ACTION ITEM:
For this listing, reproduce the line with "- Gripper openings", the line with "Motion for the", and the lines between, exactly as they stand. Leave out pictures and all other lines.

DATASET EXCERPT:

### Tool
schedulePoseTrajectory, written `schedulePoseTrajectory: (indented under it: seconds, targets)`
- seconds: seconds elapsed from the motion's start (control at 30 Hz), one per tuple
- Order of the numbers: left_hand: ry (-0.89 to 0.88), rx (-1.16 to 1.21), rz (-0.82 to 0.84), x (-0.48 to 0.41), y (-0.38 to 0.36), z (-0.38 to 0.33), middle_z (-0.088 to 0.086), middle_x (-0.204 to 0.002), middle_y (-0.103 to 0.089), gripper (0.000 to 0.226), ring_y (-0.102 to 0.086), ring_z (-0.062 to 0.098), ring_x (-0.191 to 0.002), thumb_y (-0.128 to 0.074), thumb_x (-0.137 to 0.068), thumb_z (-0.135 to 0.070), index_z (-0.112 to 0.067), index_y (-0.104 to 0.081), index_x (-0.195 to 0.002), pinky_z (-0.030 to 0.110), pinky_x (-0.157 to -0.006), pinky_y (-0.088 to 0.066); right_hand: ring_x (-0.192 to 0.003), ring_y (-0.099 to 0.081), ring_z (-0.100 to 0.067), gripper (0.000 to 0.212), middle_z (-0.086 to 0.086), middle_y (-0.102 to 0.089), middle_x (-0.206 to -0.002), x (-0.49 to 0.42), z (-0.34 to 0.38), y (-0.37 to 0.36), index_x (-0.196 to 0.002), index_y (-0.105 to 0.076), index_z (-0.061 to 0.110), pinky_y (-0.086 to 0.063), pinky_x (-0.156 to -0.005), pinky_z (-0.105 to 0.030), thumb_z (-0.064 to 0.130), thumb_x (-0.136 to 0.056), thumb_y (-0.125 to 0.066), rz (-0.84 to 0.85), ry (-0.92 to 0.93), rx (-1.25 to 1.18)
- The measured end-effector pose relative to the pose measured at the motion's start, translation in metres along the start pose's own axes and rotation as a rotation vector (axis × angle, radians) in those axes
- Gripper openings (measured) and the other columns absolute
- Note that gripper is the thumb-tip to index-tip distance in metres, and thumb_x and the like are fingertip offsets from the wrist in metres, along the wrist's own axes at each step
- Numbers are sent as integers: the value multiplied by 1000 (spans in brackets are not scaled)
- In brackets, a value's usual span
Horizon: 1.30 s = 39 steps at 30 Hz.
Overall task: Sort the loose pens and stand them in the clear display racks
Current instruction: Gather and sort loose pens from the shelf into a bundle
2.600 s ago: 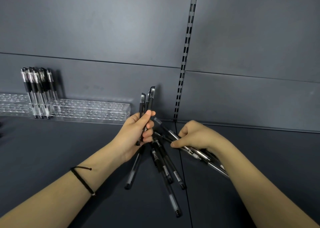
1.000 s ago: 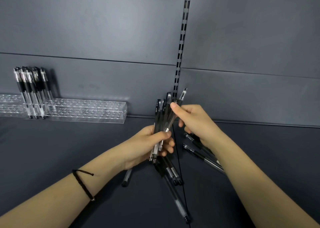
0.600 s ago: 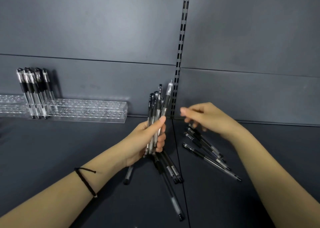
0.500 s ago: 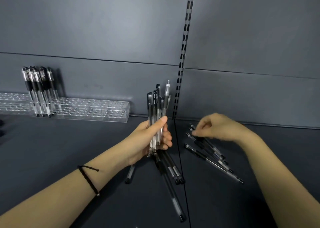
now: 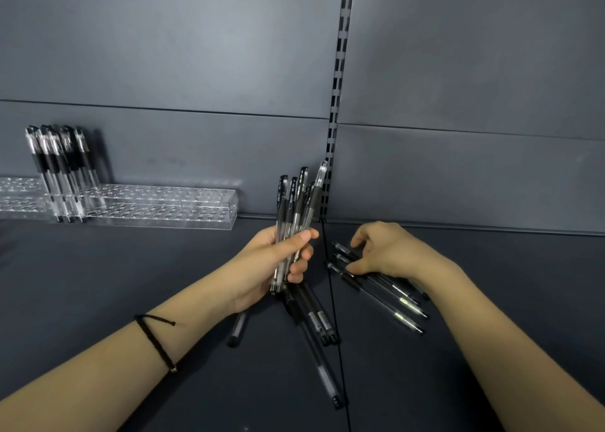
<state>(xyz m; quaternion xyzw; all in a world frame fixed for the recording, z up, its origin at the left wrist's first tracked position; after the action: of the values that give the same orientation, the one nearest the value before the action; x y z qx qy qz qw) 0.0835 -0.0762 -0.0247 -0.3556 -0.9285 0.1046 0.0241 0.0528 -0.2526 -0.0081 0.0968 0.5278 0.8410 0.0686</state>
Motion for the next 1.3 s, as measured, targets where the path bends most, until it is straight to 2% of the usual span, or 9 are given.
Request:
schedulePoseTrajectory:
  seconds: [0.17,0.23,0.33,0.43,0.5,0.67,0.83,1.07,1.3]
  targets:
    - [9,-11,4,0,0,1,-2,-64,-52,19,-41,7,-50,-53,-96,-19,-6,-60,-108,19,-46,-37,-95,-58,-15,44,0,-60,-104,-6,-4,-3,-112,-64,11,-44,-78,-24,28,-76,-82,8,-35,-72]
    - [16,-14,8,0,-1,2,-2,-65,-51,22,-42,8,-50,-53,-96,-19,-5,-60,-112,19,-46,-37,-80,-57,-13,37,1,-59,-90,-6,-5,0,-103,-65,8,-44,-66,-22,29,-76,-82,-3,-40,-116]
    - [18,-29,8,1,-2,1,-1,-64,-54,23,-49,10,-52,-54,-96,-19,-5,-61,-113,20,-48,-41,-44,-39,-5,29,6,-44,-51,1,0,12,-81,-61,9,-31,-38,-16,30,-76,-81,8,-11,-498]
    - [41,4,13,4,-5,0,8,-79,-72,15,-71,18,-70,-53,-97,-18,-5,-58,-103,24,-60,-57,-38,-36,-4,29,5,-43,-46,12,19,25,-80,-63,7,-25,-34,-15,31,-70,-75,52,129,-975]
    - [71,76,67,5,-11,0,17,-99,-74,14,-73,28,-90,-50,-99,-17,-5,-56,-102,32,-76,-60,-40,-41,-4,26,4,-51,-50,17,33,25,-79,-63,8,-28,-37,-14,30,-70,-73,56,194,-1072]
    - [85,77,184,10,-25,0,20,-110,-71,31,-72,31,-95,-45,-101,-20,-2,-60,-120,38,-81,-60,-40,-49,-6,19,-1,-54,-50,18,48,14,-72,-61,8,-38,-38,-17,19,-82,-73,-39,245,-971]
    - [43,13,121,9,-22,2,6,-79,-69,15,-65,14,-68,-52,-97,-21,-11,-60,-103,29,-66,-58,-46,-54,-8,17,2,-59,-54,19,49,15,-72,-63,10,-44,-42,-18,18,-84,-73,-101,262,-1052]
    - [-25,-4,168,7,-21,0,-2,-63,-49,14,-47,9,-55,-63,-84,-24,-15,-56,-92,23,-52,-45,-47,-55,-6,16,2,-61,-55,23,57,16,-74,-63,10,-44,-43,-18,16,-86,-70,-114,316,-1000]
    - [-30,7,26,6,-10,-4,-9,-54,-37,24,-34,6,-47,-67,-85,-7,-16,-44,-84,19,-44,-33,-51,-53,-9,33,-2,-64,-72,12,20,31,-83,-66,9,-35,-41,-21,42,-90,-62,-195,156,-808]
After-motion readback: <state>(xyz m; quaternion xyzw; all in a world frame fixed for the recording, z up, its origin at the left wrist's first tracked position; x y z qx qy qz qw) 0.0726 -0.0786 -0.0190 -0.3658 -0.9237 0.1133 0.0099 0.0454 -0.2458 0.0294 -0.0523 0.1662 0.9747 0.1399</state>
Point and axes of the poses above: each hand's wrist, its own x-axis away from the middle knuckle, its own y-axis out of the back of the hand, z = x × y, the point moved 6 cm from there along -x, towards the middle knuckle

TASK RESPONSE:
- Gripper openings (measured) and the other columns absolute
- Note that gripper is the thumb-tip to index-tip distance in metres, and thumb_x and the like are fingertip offsets from the wrist in metres, along the wrist's own axes at each step
- Numbers are sent as integers: the value multiplied by 1000 (spans in brackets are not scaled)
- In brackets, a value's usual span
Horizon: 1.30 s = 39 steps at 30 Hz.
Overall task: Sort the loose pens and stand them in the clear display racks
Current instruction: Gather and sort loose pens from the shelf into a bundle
2.600 s ago: 
1.000 s ago: 
0.600 s ago: 
0.500 s ago: 
now: 
<state>(xyz m; quaternion xyzw; all in a world frame fixed for the recording, z up, its origin at the left wrist's first tracked position; after the action: of the values that give the same orientation, the one nearest the value before the action; x y z qx qy qz qw) 0.0835 -0.0762 -0.0247 -0.3556 -0.9285 0.1046 0.0241 0.0528 -0.2526 -0.0081 0.0968 0.5278 0.8410 0.0686</state>
Motion for the next 1.3 s, as measured, targets where the path bends most, until it is straight to 2% of the usual span, or 9 are given.

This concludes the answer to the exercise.